Intelligent cluster analysis of data
Classification tasks are among the most important both in scientific and technical research conducted in biology, medicine, geology, and in socio-economic ones. In terms of their formulation, such tasks are diverse and numerous. One of them - classification without training - consists in dividing a set of objects that are described by a set of features into homogeneous groups called clusters. To solve such a problem, cluster analysis methods are used, which make it possible to single out clusters in the p-dimensional space of features of multidimensional objects of a very different nature that have special properties (compactness, connectivity, and others). When classifying multidimensional observations, the results of cluster analysis allow the researcher to more reasonably attribute an unknown object to one or another known class.
Cluster analysis (clustering, taxonomy, self-learning, unsupervised learning) is designed to split a set of objects into a given or unknown number of classes based on some mathematical classification quality criterion (cluster - bunch, bunch, cluster, group of elements characterized by some common property) . The clustering quality criterion (partitioning quality functional) to some extent reflects the following informal requirements:
within groups, objects must be closely related to each other;
objects of different groups should be far from each other;
ceteris paribus, the distribution of objects into groups should be uniform.
In clustering algorithms, the most important and least formalized is the definition of the concept of homogeneity, or a measure of the proximity of objects, clusters and the quality of dividing objects into groups (objectivity of the resulting groupings), which mainly determines the final classification result. In each specific task, this problem is solved in its own way and depends mainly on the objectives of the study, the structure, type of initial data, and largely relies on the intuition of the researcher. All this indicates that the implementation of such algorithms in the form of application programs in batch mode is inefficient. Therefore, for the optimal heuristic solution of clustering problems, the researcher must actively use the knowledge of experts in cluster analysis.

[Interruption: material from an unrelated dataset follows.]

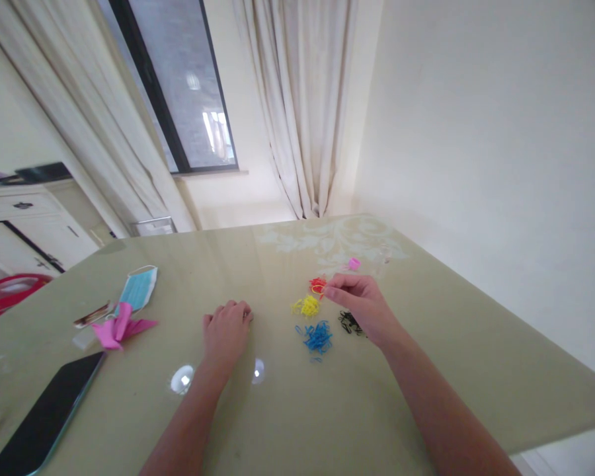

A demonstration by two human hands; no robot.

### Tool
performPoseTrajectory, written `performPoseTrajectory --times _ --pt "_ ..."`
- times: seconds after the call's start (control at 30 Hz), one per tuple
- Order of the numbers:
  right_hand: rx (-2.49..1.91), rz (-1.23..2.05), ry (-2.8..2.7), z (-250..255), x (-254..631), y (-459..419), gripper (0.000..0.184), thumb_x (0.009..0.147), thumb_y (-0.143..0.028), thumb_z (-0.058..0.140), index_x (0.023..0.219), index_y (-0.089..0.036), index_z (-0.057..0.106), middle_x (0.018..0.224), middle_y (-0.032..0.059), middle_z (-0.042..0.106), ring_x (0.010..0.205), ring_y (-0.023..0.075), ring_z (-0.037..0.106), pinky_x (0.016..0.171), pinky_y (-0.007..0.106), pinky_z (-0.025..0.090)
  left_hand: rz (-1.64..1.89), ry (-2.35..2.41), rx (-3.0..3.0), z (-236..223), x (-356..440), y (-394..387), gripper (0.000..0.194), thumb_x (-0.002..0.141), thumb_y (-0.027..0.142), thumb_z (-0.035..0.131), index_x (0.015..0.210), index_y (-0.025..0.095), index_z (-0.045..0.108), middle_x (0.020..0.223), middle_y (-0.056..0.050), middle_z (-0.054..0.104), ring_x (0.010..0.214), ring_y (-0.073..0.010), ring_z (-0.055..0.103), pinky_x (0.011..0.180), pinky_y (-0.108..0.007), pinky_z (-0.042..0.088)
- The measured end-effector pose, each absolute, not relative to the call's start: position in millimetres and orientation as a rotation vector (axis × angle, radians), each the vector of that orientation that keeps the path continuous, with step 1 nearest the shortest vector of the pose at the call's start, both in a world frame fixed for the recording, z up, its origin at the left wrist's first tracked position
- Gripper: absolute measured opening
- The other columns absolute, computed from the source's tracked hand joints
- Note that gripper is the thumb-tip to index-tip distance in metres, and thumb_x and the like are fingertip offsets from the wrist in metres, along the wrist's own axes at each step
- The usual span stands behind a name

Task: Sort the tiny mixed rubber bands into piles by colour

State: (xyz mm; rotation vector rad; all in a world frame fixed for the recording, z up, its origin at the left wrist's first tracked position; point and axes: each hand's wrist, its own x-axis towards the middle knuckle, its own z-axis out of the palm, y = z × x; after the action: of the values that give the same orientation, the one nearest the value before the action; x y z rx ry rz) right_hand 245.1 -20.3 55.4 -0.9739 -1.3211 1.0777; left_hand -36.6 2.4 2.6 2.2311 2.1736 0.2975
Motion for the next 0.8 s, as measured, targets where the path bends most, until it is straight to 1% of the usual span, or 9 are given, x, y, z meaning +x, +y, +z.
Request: performPoseTrajectory --times 0.1,0.27,0.33,0.43,0.5,0.57,0.67,0.73,0.8 --pt "-0.982 1.074 -1.338 55 244 -21 0.025 0.078 -0.046 0.084 0.076 -0.022 0.078 0.075 0.0013 0.071 0.073 0.0179 0.064 0.071 0.031 0.053 0.299 2.161 2.216 4 -35 5 0.020 0.098 0.024 0.052 0.094 0.022 0.072 0.104 -0.009 0.076 0.104 -0.0312 0.068 0.089 -0.044 0.041" --pt "-1.046 1.009 -1.461 48 245 -15 0.020 0.084 -0.042 0.077 0.083 -0.021 0.078 0.083 0.0035 0.076 0.079 0.0195 0.067 0.075 0.032 0.053 0.301 2.154 2.177 4 -37 7 0.019 0.098 0.025 0.052 0.095 0.021 0.070 0.107 -0.009 0.076 0.106 -0.0304 0.068 0.090 -0.043 0.043" --pt "-1.167 0.867 -1.597 39 242 -7 0.016 0.087 -0.034 0.073 0.083 -0.020 0.078 0.081 0.0043 0.075 0.075 0.0188 0.065 0.070 0.031 0.051 0.310 2.148 2.179 2 -38 8 0.019 0.099 0.025 0.051 0.095 0.020 0.070 0.107 -0.010 0.076 0.107 -0.0306 0.068 0.091 -0.043 0.044" --pt "-1.424 0.605 -1.781 20 233 6 0.012 0.086 -0.021 0.069 0.079 -0.017 0.078 0.073 0.0046 0.073 0.067 0.0177 0.061 0.065 0.031 0.045 0.368 2.158 2.188 1 -39 11 0.021 0.099 0.025 0.049 0.096 0.020 0.069 0.102 -0.011 0.077 0.105 -0.0314 0.069 0.090 -0.043 0.045" --pt "-1.541 0.521 -1.853 10 228 13 0.012 0.086 -0.018 0.070 0.079 -0.016 0.079 0.077 0.0063 0.075 0.070 0.0189 0.063 0.067 0.031 0.045 0.486 2.141 2.191 1 -39 13 0.022 0.100 0.025 0.047 0.096 0.019 0.069 0.100 -0.012 0.077 0.101 -0.0313 0.069 0.088 -0.043 0.047" --pt "-1.606 0.469 -1.891 5 225 17 0.012 0.088 -0.018 0.070 0.081 -0.017 0.080 0.083 0.0083 0.077 0.076 0.0205 0.066 0.070 0.032 0.046 0.687 2.057 2.153 0 -39 16 0.022 0.099 0.027 0.047 0.096 0.019 0.068 0.099 -0.011 0.077 0.096 -0.0298 0.070 0.086 -0.042 0.049" --pt "-1.612 0.405 -1.895 4 224 17 0.015 0.091 -0.020 0.068 0.084 -0.018 0.081 0.089 0.0088 0.078 0.082 0.0217 0.068 0.076 0.033 0.047 1.009 1.761 1.943 -1 -34 19 0.021 0.096 0.035 0.053 0.094 0.020 0.069 0.094 -0.009 0.078 0.088 -0.0257 0.071 0.082 -0.038 0.053" --pt "-1.540 0.419 -1.865 7 225 14 0.015 0.092 -0.023 0.068 0.085 -0.020 0.081 0.087 0.0074 0.078 0.078 0.0207 0.067 0.075 0.033 0.047 1.124 1.514 1.778 -1 -26 18 0.024 0.090 0.042 0.060 0.093 0.020 0.070 0.090 -0.007 0.078 0.084 -0.0235 0.072 0.079 -0.036 0.056" --pt "-1.424 0.489 -1.833 11 223 10 0.015 0.092 -0.029 0.071 0.087 -0.021 0.082 0.082 0.0055 0.077 0.071 0.0189 0.063 0.069 0.032 0.046 1.144 1.335 1.688 0 -16 15 0.029 0.085 0.047 0.067 0.093 0.020 0.072 0.089 -0.007 0.079 0.083 -0.0223 0.073 0.078 -0.035 0.058"
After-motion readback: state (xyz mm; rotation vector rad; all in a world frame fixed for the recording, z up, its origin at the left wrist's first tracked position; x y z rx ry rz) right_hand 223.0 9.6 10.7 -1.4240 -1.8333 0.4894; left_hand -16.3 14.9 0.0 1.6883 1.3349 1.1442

So, the clustering of objects, each of which is described by a set of features, involves finding homogeneous groups of objects (clusters), highlighting their hidden structure without exact knowledge of typical representatives. There are many clustering methods and algorithms that are focused on solving various classification problems. The problem of clustering is that for each specific type of data, the structure of the location of objects in the feature space, it is necessary either to choose the right algorithm, or to adapt it or develop a new one. Expert knowledge is widely used to solve this problem.

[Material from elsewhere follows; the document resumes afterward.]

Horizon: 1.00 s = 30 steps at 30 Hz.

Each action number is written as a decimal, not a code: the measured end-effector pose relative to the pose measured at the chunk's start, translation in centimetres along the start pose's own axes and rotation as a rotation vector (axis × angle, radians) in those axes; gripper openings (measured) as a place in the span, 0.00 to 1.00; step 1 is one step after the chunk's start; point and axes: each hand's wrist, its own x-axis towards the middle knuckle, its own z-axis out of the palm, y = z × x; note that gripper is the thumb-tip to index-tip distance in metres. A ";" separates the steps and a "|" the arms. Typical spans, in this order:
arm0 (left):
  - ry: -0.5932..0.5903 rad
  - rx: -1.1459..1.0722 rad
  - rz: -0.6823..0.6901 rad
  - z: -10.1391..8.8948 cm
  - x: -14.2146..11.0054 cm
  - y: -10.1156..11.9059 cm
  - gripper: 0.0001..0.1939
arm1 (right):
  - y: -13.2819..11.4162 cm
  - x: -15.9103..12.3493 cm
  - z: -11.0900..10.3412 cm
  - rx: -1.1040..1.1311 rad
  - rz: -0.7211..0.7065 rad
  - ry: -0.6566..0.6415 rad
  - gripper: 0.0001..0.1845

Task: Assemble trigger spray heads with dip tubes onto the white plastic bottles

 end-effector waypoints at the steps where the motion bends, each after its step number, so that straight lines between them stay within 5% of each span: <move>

The "KARKAS" system has a module for intelligent clustering of multidimensional data - a knowledge base is used to select a clustering algorithm.
The cluster analysis knowledge base model covers the application of a number of automatic classification algorithms, such as the iterative K-intragroup average algorithm, the "ISODATA" algorithm, the dynamic thickening method, the hierarchical procedure, and others.

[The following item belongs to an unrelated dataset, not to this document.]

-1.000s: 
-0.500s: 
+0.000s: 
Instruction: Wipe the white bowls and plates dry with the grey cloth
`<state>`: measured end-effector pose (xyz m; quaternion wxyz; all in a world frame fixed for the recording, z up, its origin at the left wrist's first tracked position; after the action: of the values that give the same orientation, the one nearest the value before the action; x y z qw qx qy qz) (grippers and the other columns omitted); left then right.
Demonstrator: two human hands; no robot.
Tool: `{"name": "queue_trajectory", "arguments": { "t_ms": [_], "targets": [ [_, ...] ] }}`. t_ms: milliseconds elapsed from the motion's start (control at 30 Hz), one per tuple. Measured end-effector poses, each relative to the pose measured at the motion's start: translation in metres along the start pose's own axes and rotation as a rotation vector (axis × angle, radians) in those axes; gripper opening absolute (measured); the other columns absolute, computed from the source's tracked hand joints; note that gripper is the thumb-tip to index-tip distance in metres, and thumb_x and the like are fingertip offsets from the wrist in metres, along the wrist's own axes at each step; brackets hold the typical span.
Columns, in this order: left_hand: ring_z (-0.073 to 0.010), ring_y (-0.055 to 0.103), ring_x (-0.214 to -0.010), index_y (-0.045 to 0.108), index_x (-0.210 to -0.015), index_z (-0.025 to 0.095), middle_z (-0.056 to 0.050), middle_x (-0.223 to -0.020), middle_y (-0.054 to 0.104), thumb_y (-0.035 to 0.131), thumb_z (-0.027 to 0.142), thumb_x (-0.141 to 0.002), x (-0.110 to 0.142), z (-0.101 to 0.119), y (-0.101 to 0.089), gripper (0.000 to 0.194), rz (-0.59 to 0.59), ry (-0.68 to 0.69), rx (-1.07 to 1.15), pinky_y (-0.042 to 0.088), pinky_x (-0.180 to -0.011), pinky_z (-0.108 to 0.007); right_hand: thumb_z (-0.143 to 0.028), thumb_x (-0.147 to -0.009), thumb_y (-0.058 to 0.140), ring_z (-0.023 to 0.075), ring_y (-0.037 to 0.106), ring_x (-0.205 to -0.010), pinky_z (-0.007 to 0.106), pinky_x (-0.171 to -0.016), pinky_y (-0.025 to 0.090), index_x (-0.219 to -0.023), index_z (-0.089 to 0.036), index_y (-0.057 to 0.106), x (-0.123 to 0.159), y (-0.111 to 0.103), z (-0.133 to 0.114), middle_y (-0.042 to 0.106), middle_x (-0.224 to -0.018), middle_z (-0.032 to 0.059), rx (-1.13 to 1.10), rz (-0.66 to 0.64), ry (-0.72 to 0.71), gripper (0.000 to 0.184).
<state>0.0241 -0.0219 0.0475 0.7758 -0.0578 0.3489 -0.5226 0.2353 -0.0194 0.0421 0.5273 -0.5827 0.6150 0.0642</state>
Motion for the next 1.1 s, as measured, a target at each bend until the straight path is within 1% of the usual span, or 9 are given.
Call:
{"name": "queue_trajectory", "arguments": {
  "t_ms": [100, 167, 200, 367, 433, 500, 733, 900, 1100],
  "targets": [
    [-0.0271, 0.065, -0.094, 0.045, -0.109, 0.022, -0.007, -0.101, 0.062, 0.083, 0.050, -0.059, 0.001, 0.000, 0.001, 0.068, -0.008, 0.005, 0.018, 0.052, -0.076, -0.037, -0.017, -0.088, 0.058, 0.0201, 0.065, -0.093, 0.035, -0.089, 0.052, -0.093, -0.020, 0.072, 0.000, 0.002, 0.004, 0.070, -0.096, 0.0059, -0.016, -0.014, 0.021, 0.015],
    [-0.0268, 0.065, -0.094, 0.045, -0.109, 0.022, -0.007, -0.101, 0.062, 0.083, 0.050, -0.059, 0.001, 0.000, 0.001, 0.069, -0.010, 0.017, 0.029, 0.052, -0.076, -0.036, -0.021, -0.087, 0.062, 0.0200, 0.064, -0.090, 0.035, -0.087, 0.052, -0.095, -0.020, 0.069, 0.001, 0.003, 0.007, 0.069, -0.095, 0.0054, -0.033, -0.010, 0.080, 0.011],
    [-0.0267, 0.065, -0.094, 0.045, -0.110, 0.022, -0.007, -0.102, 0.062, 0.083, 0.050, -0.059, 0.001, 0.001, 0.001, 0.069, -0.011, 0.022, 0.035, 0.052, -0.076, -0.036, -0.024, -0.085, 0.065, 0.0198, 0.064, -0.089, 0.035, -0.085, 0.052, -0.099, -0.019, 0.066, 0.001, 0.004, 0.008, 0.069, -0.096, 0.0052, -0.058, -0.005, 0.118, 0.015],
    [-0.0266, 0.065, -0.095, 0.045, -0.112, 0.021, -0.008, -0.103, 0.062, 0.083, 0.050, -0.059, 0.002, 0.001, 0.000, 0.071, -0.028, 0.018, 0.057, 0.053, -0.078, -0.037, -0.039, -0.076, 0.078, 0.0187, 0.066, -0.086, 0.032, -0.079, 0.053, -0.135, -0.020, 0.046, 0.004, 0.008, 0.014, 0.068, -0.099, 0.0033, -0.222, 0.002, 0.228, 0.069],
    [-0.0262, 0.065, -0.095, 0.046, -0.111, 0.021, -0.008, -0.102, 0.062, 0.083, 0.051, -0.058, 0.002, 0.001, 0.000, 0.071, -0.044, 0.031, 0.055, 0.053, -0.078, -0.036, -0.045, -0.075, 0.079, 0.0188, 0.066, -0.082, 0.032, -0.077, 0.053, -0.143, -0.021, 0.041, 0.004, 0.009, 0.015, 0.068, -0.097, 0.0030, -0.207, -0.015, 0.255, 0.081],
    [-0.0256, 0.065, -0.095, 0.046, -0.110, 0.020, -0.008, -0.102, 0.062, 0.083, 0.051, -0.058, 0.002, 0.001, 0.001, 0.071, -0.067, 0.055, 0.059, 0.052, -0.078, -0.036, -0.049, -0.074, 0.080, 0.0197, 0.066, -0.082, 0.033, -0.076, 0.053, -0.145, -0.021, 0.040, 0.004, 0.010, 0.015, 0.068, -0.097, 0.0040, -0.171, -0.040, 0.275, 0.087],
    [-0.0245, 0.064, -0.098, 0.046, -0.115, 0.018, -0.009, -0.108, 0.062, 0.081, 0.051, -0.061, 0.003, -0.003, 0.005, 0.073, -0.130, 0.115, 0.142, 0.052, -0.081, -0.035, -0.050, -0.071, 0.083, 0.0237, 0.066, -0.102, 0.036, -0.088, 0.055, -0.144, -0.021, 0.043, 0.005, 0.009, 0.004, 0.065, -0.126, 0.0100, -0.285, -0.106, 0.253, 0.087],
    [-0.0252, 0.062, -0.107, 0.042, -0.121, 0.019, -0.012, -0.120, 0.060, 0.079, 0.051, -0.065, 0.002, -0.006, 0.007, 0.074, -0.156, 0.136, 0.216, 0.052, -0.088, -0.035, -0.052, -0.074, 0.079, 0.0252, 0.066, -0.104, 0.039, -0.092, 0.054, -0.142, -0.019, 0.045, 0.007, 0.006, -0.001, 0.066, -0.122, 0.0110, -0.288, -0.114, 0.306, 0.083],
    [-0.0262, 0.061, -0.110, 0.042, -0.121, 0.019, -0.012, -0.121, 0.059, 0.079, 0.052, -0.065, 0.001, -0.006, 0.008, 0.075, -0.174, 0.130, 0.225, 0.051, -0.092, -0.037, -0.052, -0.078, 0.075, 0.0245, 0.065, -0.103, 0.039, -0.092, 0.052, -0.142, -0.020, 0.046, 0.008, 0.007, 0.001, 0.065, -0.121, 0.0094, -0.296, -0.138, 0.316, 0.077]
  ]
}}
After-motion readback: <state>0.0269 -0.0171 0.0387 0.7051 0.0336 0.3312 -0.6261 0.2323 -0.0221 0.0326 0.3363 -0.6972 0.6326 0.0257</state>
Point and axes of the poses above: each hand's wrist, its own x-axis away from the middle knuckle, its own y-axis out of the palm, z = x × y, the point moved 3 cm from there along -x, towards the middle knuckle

The clustering process can be divided into a number of stages, which are characterized by setting a similarity measure for objects in the feature space, choosing a cluster formation strategy (for example, hierarchical, using different similarity measures between clusters), choosing an assessment of the quality of splitting objects into clusters, and some heuristic considerations.
When formalizing knowledge about the clustering process, attributes can be distinguished, for example, features, distance, intercluster distance, number of clusters. Each of them takes on a specific value in various clustering algorithms. For example, the “features” attribute, depending on the values (quantitative, ordinal, nominal, dichotomous), determines the corresponding metric in the feature space or a measure of similarity between objects. In addition, some attributes, such as the number of clusters, can change dynamically during the course of the algorithm.